-- Task directions --
Word for word, restate the listing that follows and leave out the images.

-- Data records --
____________________

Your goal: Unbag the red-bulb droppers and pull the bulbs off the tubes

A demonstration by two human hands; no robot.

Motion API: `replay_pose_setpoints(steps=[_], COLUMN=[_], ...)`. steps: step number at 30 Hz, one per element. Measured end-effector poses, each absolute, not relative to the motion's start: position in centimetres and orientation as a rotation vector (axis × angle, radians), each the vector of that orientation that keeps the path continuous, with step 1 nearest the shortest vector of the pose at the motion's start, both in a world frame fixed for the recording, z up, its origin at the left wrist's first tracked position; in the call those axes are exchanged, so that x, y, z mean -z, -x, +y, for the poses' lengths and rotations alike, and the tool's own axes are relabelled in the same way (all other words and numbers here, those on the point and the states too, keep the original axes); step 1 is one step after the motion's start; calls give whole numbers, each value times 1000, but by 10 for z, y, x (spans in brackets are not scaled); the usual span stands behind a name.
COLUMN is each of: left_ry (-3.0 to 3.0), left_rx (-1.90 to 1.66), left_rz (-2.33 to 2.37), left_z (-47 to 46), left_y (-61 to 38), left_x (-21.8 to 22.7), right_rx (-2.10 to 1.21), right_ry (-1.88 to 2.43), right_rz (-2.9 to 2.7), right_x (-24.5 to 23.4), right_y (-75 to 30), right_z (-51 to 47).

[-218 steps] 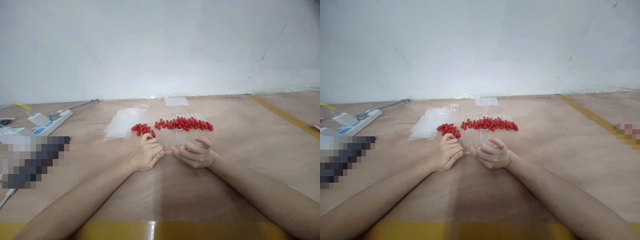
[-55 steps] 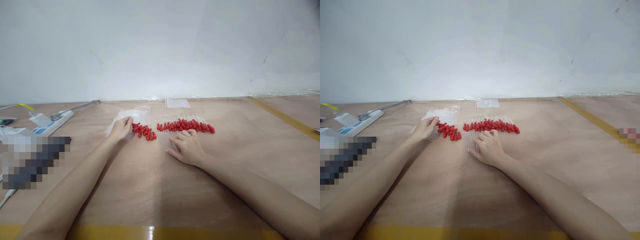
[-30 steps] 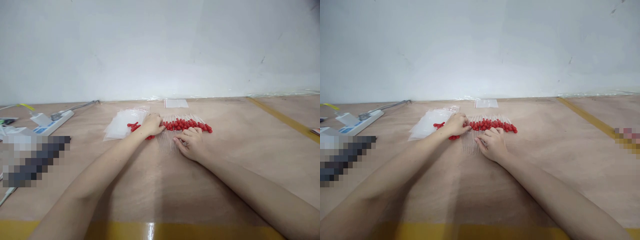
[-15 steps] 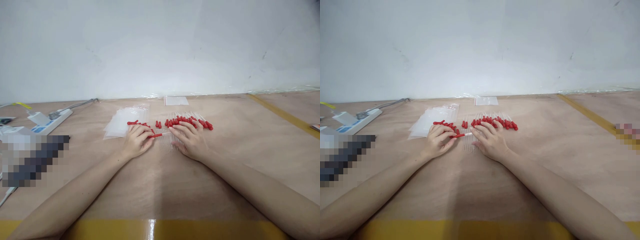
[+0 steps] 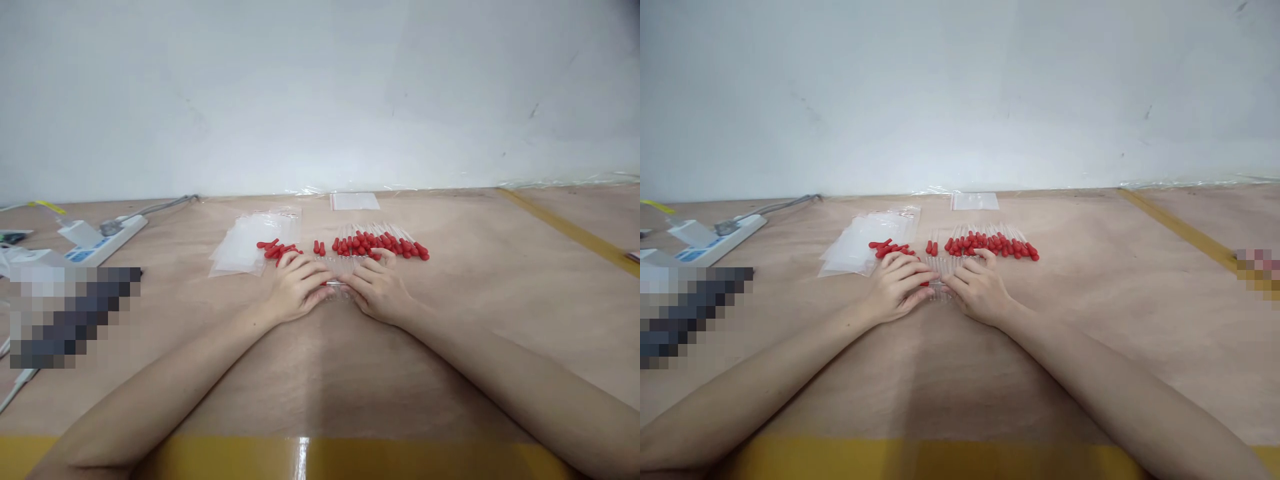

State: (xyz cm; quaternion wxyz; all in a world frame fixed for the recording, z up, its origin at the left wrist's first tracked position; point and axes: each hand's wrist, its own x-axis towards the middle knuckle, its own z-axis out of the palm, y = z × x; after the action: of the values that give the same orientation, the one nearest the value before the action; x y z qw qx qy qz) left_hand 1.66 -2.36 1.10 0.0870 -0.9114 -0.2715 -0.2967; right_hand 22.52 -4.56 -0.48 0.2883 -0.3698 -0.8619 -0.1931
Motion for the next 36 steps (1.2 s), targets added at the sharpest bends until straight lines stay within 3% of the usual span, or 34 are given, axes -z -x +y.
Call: replay_pose_setpoints(steps=[6,13,17,23,30,36], left_ry=[2720,2770,2801,2687,2559,2509], left_rx=[658,621,599,820,971,894], left_rz=[-766,-726,-737,-1187,-1625,-1772], left_z=[-28,-33,-26,-9,20,57], left_y=[-16,-14,1,34,39,46], left_x=[-12,-12,-13,-31,-40,-48], right_rx=[567,470,591,647,460,405], right_ry=[908,904,811,1200,1244,1241], right_rz=[-2328,-2402,-2383,-2060,-2126,-2161], right_x=[4,5,4,-1,-2,0], right_y=[-231,-236,-253,-273,-236,-223], right_z=[-51,-56,-57,-46,-35,-33])
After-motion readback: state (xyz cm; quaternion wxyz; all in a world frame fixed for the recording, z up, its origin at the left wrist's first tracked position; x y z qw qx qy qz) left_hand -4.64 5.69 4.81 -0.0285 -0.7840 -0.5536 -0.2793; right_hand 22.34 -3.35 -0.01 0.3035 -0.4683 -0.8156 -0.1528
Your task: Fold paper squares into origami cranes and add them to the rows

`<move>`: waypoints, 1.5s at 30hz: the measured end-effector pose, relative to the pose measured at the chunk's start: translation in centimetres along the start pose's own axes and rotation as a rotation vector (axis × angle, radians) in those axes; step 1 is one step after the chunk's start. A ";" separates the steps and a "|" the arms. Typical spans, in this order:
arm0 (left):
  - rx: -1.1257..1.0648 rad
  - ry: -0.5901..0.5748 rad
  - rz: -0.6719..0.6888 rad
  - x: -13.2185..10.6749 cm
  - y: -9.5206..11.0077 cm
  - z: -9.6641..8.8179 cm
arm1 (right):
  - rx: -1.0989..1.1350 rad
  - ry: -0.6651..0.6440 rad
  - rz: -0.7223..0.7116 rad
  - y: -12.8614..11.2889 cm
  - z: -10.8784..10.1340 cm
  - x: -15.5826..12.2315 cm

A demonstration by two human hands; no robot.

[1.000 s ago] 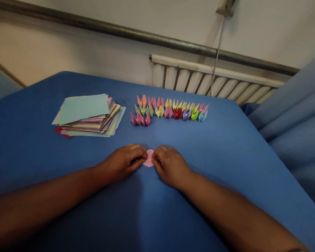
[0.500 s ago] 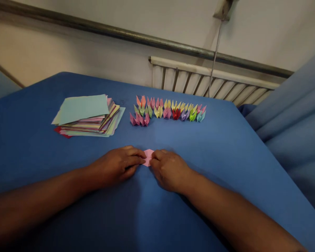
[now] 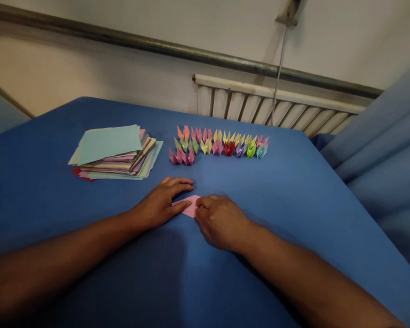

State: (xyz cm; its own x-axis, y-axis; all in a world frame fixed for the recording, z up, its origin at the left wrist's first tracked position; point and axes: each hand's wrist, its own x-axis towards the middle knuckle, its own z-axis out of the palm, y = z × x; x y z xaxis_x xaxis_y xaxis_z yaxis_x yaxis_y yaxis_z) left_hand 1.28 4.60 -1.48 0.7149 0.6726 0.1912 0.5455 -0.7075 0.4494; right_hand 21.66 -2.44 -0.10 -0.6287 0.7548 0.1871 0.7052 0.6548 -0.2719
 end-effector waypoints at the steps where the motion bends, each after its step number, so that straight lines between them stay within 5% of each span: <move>1: 0.007 -0.004 0.000 0.0 0.0 0.0 | -0.003 -0.004 -0.006 0.0 0.0 0.0; 25: -0.153 -0.005 -0.042 0.1 -0.3 0.2 | 0.040 0.045 -0.034 0.5 0.5 0.0; 38: -0.133 0.020 0.068 -0.2 -0.4 0.0 | -0.055 0.024 0.003 0.2 0.4 -0.3; 45: -0.011 -0.060 0.154 -0.7 -0.6 -0.3 | -0.090 0.005 -0.010 0.1 0.3 -0.2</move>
State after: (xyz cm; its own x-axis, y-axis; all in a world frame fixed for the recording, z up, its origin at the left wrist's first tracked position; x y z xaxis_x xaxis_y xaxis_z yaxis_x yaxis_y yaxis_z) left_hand 0.32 4.66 -1.67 0.8145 0.5423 0.2062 0.4232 -0.7984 0.4282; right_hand 21.74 -2.53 -0.49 -0.6347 0.7479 0.1942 0.7254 0.6634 -0.1838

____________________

-- Output below --
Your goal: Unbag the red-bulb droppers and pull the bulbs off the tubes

A demonstration by two human hands; no robot.

Motion API: `replay_pose_setpoints(steps=[_], COLUMN=[_], ...)`. steps: step number at 30 Hz, one per element. Measured end-effector poses, each absolute, not relative to the motion's start: position in centimetres and orientation as a rotation vector (axis × angle, radians), each the vector of that orientation that keeps the path continuous, with step 1 nearest the shortest vector of the pose at the motion's start, both in a world frame fixed for the recording, z up, its origin at the left wrist's first tracked position; in the call those axes are exchanged, so that x, y, z mean -z, -x, +y, for the poses' lengths and rotations alike, and the tool's own axes are relabelled in the same way (all other words and numbers here, those on the point and the states too, keep the original axes); step 1 is one step after the motion's start; calls give whole numbers, each value times 1000, but by 10 for z, y, x (spans in brackets are not scaled); the usual span stands behind a name.
COLUMN is each of: left_ry (-3.0 to 3.0), left_rx (-1.90 to 1.66), left_rz (-2.33 to 2.37), left_z (-47 to 46), left_y (-61 to 38), left_x (-21.8 to 22.7), right_rx (-2.10 to 1.21), right_ry (-1.88 to 2.43), right_rz (-2.9 to 2.7), right_x (-24.5 to 23.4), right_y (-75 to 30), right_z (-51 to 47).

[-218 steps] 
[-55 steps] 
[-30 steps] 
[-15 steps] 
[+0 steps] 

State: (xyz cm; quaternion wxyz; all in a world frame fixed for the recording, z up, its origin at the left wrist's first tracked position; point and axes: each hand's wrist, its own x-axis towards the middle knuckle, its own z-axis out of the palm, y = z × x; after the action: of the values that give the same orientation, the one nearest the value before the action; x y z qw qx qy qz) left_hand 1.66 -2.36 1.10 0.0870 -0.9114 -0.2715 -0.2967; right_hand 22.52 -4.56 -0.48 0.2883 -0.3698 -0.8619 -0.1931
Motion for the next 36 steps (1.2 s), targets added at the sharpest bends until straight lines stay within 3% of the usual span, or 34 are given, axes -z -x +y.
Call: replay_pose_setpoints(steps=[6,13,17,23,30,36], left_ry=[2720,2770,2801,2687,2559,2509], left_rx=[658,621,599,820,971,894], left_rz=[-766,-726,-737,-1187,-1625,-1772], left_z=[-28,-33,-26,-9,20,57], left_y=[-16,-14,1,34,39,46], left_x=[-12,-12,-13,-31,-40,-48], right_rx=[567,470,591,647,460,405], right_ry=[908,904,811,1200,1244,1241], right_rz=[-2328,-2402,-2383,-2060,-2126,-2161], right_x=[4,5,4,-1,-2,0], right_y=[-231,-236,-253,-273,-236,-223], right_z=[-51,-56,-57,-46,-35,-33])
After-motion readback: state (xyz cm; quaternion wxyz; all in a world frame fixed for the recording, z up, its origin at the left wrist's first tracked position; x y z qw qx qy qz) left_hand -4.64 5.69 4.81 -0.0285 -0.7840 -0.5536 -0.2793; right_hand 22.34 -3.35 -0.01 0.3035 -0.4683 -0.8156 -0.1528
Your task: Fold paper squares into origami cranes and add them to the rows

`<move>`: waypoints, 1.5s at 30hz: the measured end-effector pose, relative to the pose measured at the chunk's start: translation in centimetres along the start pose's own axes and rotation as a rotation vector (axis × angle, radians) in those axes; step 1 is one step after the chunk's start. A ";" separates the steps and a "|" the arms. Typical spans, in this order:
arm0 (left):
  - rx: -1.1257..1.0648 rad
  - ry: -0.5901..0.5748 rad
  - rz: -0.6719..0.6888 rad
  - x: -13.2185..10.6749 cm
  - y: -9.5206..11.0077 cm
  - z: -9.6641..8.8179 cm
arm1 (right):
  - rx: -1.0989..1.1350 rad
  - ry: -0.6651..0.6440 rad
  - rz: -0.7223..0.7116 rad
  - y: -12.8614..11.2889 cm
  - z: -10.8784..10.1340 cm
  - x: -15.5826..12.2315 cm

A demonstration by two human hands; no robot.

[1.000 s ago] 
[0.500 s ago] 
[now] 

State: (xyz cm; its own x-axis, y-axis; all in a world frame fixed for the recording, z up, its origin at the left wrist's first tracked position; point and axes: each hand's wrist, its own x-axis towards the middle knuckle, its own z-axis out of the palm, y = z × x; x y z xaxis_x xaxis_y xaxis_z yaxis_x yaxis_y yaxis_z) left_hand 1.28 4.60 -1.48 0.7149 0.6726 0.1912 0.5455 -0.7075 0.4494; right_hand 21.66 -2.44 -0.10 -0.6287 0.7548 0.1871 0.7052 0.6548 -0.2719
 end-effector waypoints at the steps where the motion bends, each after its step number, so that straight lines between them stay within 5% of each span: <move>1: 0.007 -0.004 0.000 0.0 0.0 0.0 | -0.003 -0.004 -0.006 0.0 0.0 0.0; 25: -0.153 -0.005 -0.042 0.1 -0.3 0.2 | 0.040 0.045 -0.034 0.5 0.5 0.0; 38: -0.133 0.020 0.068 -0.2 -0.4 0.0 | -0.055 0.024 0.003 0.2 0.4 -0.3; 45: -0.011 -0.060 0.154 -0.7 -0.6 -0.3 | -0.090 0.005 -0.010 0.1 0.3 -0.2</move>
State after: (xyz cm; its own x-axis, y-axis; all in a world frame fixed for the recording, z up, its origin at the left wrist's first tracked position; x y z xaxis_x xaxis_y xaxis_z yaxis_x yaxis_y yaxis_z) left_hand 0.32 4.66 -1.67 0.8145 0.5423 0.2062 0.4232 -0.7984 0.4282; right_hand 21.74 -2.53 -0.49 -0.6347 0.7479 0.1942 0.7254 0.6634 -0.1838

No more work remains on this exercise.